Abstract: The human 6-O-endosulfatases HSulf-1 and -2 (HSulfs) catalyze the regio-selective hydrolysis
of the 6-O-sulfate group of glucosamine residues within sulfated domains of heparan sulfate (HS),
thereby ensuring a unique and original post-biosynthetic modification of the cell surface
proteoglycans. By their action, the HSulfs enzymes modulate the interaction properties of HS and are
thus involved in crucial physiological processes as well as in pathological conditions, particularly in
cancer. Therefore, HSulf-2 is considered as a therapeutic target in cancer research. There is no
crystallographic structure available for HSulfs and their structural organization in two chains remains
poorly understood. In this study, we report the first characterization by mass spectrometry (MS) of
HSulf-2. An average molecular weight of 133115 g.mol-1 was determined for the whole enzyme by
MALDI-TOF MS, i.e. higher than the naked amino acid backbone (98170 g.mol-1), highlighting a
significant contribution of post-translational modifications (PTMs). The HSulf-2 protein sequence was
determined by Nano-LC-MS/MS, revealing four glycosylated sites at Asn 108, 147, 174 and 217.

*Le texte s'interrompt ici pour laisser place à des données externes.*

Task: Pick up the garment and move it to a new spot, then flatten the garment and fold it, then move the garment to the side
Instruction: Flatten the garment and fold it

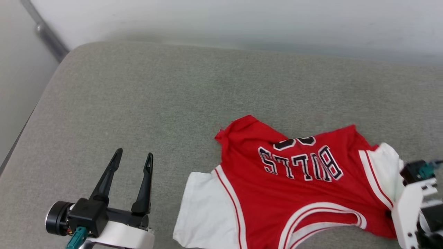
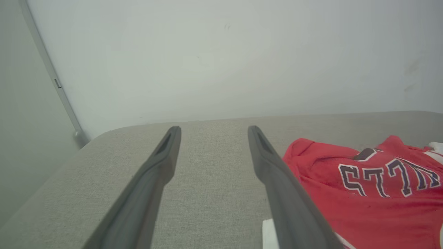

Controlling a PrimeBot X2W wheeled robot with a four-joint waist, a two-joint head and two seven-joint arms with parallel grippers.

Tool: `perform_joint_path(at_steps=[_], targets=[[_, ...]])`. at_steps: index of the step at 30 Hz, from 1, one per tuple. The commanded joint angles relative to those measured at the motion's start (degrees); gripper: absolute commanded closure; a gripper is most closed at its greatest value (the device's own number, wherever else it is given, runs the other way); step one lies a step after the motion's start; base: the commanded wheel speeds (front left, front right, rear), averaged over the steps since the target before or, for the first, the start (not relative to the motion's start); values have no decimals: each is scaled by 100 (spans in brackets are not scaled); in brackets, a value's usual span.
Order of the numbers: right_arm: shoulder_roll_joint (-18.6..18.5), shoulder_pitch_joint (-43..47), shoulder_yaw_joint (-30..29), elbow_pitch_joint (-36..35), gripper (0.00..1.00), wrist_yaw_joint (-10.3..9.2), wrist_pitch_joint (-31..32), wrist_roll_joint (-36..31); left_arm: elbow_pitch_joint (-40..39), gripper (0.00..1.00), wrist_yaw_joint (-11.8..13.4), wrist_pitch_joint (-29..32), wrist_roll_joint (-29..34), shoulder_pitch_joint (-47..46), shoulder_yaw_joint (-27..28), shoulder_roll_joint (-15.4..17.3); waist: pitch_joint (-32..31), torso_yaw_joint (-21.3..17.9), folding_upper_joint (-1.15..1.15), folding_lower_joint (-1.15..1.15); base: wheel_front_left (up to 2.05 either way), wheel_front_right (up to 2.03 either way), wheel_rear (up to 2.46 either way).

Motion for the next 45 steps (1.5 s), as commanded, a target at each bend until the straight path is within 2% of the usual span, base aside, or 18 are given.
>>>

Besides, an unique O-glycosylation has been evidenced. By combining electrophoresis methods (SDS-
PAGE / C-PAGE) and MS analysis (MALDI-TOF / HILIC-ESI-MS), we have identified this PTM as a
glycosaminoglycan (GAG) of dermatan sulfate type. The MALDI-TOF analysis of the HSulf-2 mutant with
modification of the two GAG binding sites indicated a contribution of 34964 g.mol-1 for the whole
PTMs, including 24727 g.mol-1 for the dermatan sulfate chain. This chain is covalently linked to the HD
domain. N-glycans dispatched on both long and short chains account for the remaining 10237 g.mol-1.
Overall, these results provide a bioanalytical platform for further structural investigations of the HSulf
enzymes, aiming at deciphering the role of PTMs and of each chain in the substrate binding and
specificities and in the catalytic activities, for the discovery of specific HSulfs inhibitors.